Muscles around the base of the ear that are attached to the skull allow movement of the pinna, so the ear can be directed to the source of sound:
| Muscle | Origin | Innervation | Function |
|---|---|---|---|
| Preauricular | Deep temporal fascia | Auriculopalpebral branch of facial nerve
(cranial nerve VII) |
Moves the ear cranio-laterally, so the pinna is facing forwards |
| Ventroauricular | Laryngeal fascia | Retroauricular branch of facial nerve
(cranial nerve VII) |
Moves the ear laterally |
| Postauricular | Medial cervical raphe | Retroauricular branch of facial nerve
(cranial nerve VII) |
Moves the ear caudo-laterally, so the pinna is facing backwards |
Innervation and Vascularisation of the Outer Ear
The vascular supply to the outer ear is provided by the great auricular arteries (ex internal carotid artery). Venous drainage is via satellite veins to the internal maxillary veins. Innervation is provided by the auriculopalpebral branches of cranial nerve VII to the auricular muscles and sensory supply by cranial nerve II and cranial nerve V.

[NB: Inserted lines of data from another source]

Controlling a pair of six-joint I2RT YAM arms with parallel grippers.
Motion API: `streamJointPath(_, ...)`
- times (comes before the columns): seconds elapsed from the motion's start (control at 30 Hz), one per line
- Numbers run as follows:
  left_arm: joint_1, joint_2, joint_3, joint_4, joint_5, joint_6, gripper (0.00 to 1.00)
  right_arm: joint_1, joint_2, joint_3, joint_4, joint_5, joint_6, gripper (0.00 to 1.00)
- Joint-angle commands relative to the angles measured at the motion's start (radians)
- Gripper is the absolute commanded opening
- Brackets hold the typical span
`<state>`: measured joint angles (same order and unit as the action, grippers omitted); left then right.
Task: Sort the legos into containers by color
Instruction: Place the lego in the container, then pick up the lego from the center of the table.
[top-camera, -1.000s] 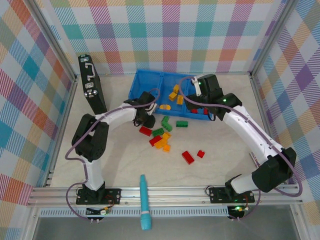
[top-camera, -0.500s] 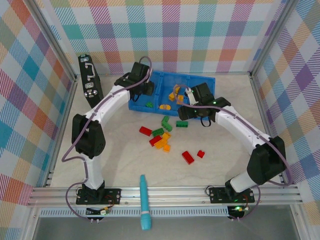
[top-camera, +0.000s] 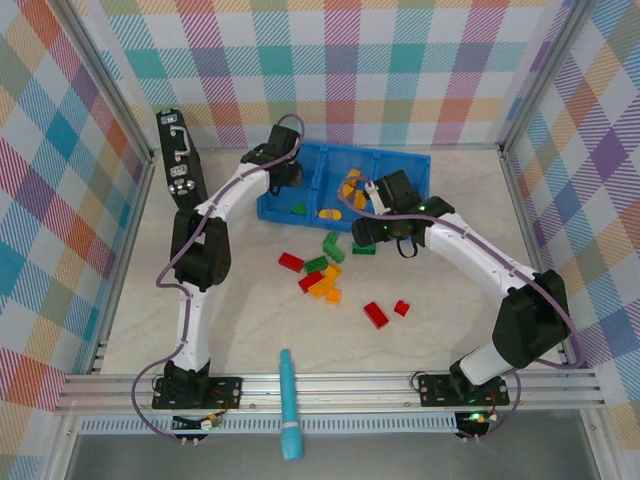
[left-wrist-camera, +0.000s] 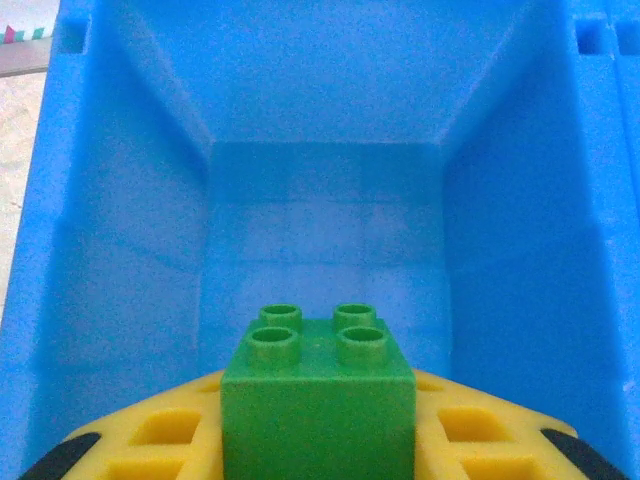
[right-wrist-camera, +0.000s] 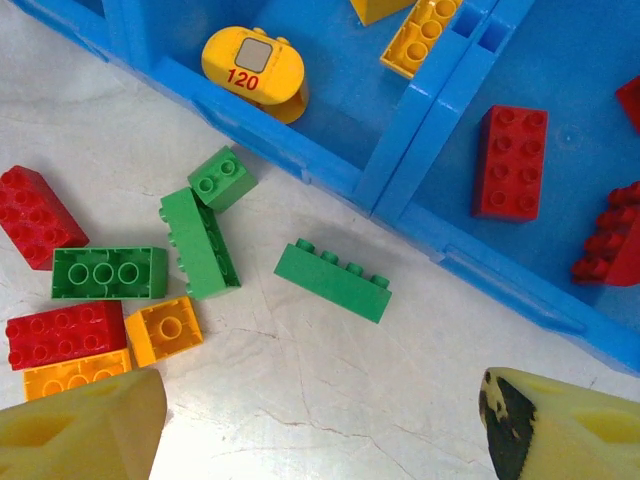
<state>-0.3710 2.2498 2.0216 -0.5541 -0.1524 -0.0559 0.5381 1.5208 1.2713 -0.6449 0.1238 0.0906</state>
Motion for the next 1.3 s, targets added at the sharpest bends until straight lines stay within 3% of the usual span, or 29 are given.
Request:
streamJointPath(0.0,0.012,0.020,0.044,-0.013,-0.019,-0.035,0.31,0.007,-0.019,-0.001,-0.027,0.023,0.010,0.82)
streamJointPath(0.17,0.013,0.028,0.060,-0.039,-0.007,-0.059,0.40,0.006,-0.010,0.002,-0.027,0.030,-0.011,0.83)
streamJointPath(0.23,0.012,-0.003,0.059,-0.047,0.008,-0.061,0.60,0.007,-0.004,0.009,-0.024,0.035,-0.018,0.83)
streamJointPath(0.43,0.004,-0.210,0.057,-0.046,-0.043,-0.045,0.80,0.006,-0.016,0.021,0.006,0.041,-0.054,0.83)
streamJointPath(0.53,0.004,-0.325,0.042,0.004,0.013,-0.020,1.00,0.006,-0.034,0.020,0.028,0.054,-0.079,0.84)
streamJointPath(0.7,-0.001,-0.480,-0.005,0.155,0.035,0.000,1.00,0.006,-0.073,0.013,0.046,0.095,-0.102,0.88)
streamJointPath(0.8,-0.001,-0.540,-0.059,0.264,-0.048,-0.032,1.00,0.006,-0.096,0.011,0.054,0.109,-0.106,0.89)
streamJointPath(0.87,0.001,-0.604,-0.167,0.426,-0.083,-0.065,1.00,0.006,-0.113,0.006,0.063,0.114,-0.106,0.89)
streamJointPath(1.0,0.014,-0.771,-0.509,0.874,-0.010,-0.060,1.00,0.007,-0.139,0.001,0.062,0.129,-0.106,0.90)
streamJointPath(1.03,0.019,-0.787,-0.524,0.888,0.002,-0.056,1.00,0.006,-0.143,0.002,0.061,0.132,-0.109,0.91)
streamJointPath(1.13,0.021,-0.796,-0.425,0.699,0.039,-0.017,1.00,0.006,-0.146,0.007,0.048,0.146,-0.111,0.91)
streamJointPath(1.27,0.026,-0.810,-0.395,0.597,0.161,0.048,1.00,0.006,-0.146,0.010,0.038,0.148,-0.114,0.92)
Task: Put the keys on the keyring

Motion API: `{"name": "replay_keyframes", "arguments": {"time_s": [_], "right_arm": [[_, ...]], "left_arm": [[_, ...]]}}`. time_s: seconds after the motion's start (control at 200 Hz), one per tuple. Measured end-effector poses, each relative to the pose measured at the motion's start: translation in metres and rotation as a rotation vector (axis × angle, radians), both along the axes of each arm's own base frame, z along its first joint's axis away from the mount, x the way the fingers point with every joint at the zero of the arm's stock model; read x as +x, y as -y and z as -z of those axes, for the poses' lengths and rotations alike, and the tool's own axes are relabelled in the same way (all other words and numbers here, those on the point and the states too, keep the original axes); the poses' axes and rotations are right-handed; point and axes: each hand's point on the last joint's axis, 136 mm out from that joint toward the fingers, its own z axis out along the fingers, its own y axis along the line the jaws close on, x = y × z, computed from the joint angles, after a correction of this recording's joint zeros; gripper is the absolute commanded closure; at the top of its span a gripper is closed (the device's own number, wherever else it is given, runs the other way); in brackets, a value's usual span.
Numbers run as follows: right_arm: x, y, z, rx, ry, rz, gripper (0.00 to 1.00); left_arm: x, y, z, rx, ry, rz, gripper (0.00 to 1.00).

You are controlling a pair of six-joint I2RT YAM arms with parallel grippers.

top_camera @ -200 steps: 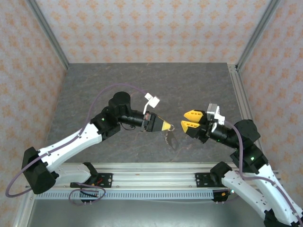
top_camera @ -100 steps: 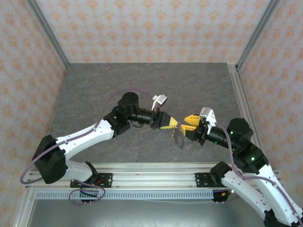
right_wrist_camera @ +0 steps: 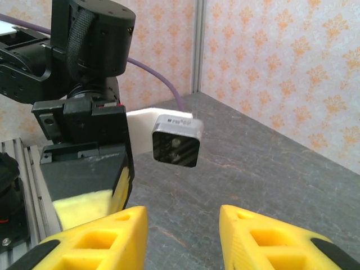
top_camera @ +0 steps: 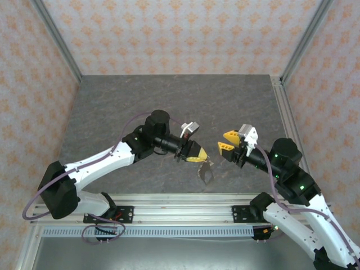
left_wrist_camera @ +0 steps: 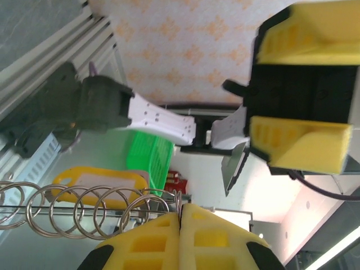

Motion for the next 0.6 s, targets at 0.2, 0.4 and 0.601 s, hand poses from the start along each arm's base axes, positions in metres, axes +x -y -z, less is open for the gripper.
{"name": "replay_keyframes", "arguments": {"time_s": [0.2,0.4,0.601], "right_arm": [[-0.008,-0.007,0.012,-0.043,-0.067,-0.07,0.6],[-0.029,-0.008,0.03,-0.071,-0.156,-0.148,0.6],[-0.048,-0.012,0.029,-0.038,-0.209,-0.237,0.64]], "left_arm": [[-0.009,-0.004,-0.008,0.02,-0.003,0.053,1.0],[-0.015,-0.007,-0.005,0.038,-0.015,0.077,1.0],[-0.016,-0.008,-0.013,0.037,0.019,0.088,1.0]]}}
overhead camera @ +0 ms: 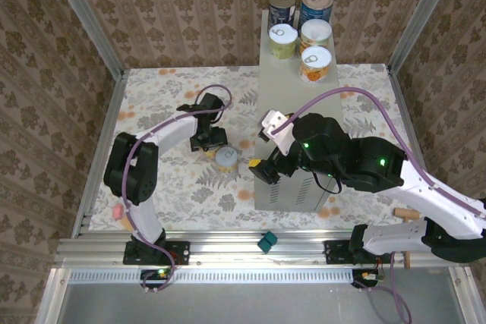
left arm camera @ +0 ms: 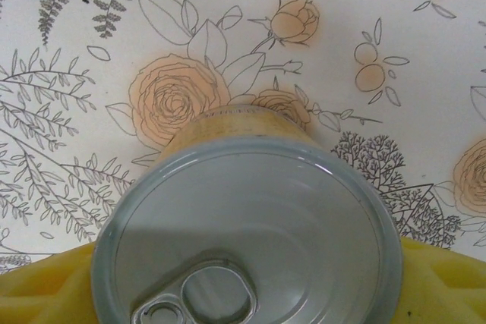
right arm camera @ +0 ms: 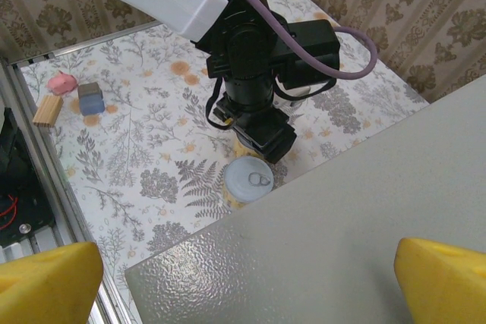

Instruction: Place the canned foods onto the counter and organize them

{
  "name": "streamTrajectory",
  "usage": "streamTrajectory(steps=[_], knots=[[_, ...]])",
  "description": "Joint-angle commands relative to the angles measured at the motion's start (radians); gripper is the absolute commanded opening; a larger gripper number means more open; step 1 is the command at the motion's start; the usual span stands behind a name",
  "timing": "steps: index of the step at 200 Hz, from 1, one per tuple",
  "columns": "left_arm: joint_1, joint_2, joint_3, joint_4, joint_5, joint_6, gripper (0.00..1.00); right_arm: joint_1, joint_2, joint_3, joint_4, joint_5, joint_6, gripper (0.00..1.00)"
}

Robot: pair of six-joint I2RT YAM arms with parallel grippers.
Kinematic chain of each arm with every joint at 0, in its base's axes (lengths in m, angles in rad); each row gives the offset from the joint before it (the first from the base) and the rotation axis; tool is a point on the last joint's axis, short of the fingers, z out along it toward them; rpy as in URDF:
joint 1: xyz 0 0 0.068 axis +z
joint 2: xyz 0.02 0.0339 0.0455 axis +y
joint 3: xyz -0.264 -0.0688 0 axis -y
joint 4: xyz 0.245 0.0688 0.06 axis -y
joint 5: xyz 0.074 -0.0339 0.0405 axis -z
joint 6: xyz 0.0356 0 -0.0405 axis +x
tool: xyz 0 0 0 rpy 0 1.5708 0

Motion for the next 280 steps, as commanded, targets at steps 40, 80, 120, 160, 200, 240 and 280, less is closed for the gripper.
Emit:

In the tissues medial to the ear canal lie the auricular and superficial temporal arteries. Laterally is the parotid salivary gland and also a branch of the facial nerve (VII), external maxillary vein and branches of the external carotid artery. The facial nerve exits the skull through the stylomastoid foramen behind the osseous bulla; it passes below the rostroventral aspect of the horizontal ear canal. The auriculo-temporal branch of the mandibular portion of the trigeminal nerve (CN V) and branches of the facial nerve pass rostral to the vertical ear canal.
The cartilage and bony process of the external ear and the tympanic membrane are covered by skin. The skin of the normal ear has a thin stratified keratinising epidermis and a thin dermis containing adnexal structures – hair follicles, sebaceous and apocrine glands. The density of hair follicles on the concave pinna is variable, as is the density and distribution of hair follicles in the ear canal itself. Horses are devoid of hair in the lower (proximal) ear canal.
Glands of the Ear Canal
The apocrine glands in the ear canal are modified and known as ceruminous glands. The material secreted into the ear canal, cerumen (or wax), is compromised of exfoliated epithelial cells (squames) and glandular secretions. Sebaceous glands predominate distally and are largely responsible for the lipid component of cerumen. The density of ceruminous glands increases proximally, towards the tympanic membrane. The secretions of the ceruminous glands contain mucopolysaccharides and phospholipids. The epithelial cells in the stratum granulosum of the tympanic membrane migrate centripetally, and this migration comprises the natural cleaning mechanism keeping the tympanum free of debris. The upward/distal migration of epithelial cells clears desquamated cells, secretions, debris and microbes. The more aqueous secretions of the ceruminous glands, present proximally, allow easier upward migration, whereas the higher lipid content of the distal secretions offers better barrier protection.
Middle Ear
The middle ear consists of the tympanic cavity, the auditory ossicles and the eustachian tube. The boundary between the middle and inner ear is the oval window. The auditory ossicles are attached to the wall of the tympanic cavity by many ligaments and mucosal folds. The tympanic cavity is located within the petrous temporal bone, and can be divided into dorsal, middle and ventral parts:
- Dorsal: contains the auricular ossicle
- Middle: contians the tympanic membrane within its lateral wall, and opens rostrally into the nasopharynx via the eustachian tube
- Ventral: the tympanic bulla - a thin-walled, bulbous expansion of the temporal bone, which houses an extension of the tympanic cavity
The oval window is positioned rostrodorsally, to which one end of the stapes is attached by an annular ligament. It functions to connect the tympanic cavity with the inner ear. The round window is positioned more caudally, and leads to the cavity of the cochlea.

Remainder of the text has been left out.